If you’ve ever seen html code or seen a movie with hackers, you’ve seen what an ONIX file looks like. The kind folks at EDItEUR created a standard of fields using codes so that no matter what language you speak, you can accurately communicate the information about your book that retailers need to sell it. It’s like digital Esperanto.
The files– which ONIX calls “messages”–are sent from publishers to distributors/retailers through a variety of systems. Since the format is a guideline and not a product, they can be sent as simply as via email attachment or as sophisticated as through third-party tools and File Transfer Protocol (FTP) providers.
The individual files can be viewed either in an internet browser (we recommend Chrome), in a simple text editing software (Notepad for Microsoft, TextEdit for Mac). Since ONIX messages are built to speak between computers, they can be difficult for humans to read. Third party software that breaks down each code into easy question and answer fields are available. Some of the most popular include ONIXEdit, Book Connect, OnixSuite, Title Manager, BookSonix and BiblioLive.
How does ONIX work?
Once completed, the ONIX messages are transmitted to the specific retailers, who use the information to populate fields for the product display as well as within their own cataloging and search functions.
Why does complete ONIX metadata matter?
In one word: sales. Books with complete metadata sell more copies, across both digital and nondigital platforms.
In 2016, the Nielsen Company, Bowker, and Baker and Taylor published the findings of their US survey of book sales and metadata, entitled “Nielsen Book US Study: The importance of Metadata for Discoverability and Sales,” which reinforced the findings of their 2012 Nielsen Book UK study, which found a strong link between books with complete and relevant metadata and increased sales–including for offline retailers.

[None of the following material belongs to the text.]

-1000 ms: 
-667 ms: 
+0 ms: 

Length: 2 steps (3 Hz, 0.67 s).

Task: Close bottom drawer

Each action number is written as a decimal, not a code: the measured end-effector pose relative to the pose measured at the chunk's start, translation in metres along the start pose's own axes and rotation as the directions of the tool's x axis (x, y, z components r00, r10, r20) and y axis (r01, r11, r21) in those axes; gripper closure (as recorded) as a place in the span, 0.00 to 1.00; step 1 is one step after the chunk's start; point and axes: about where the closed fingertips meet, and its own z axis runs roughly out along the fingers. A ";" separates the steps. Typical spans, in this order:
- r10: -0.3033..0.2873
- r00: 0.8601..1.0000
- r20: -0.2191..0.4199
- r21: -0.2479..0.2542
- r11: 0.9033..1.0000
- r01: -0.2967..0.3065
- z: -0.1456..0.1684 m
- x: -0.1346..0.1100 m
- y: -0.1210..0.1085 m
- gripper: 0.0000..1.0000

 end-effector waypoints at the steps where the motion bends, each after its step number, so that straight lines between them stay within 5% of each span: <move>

Their results promote the well-founded idea that discoverability — “the ease with which a particular product can be found”–hinges on complete metadata, and makes the important distinction that it’s not just about the direct consumer discoverability, but for gatekeepers in the book industry supply chain, most notably librarians and booksellers, too:
“Providing accurate data on properties such as publication date, price, supplier and physical attributes aids booksellers in planning their stock management, from scheduling future orders, to planning shelf space or storage allocations, to ensuring shipments are made on the most economical terms (through referencing physical attribute data).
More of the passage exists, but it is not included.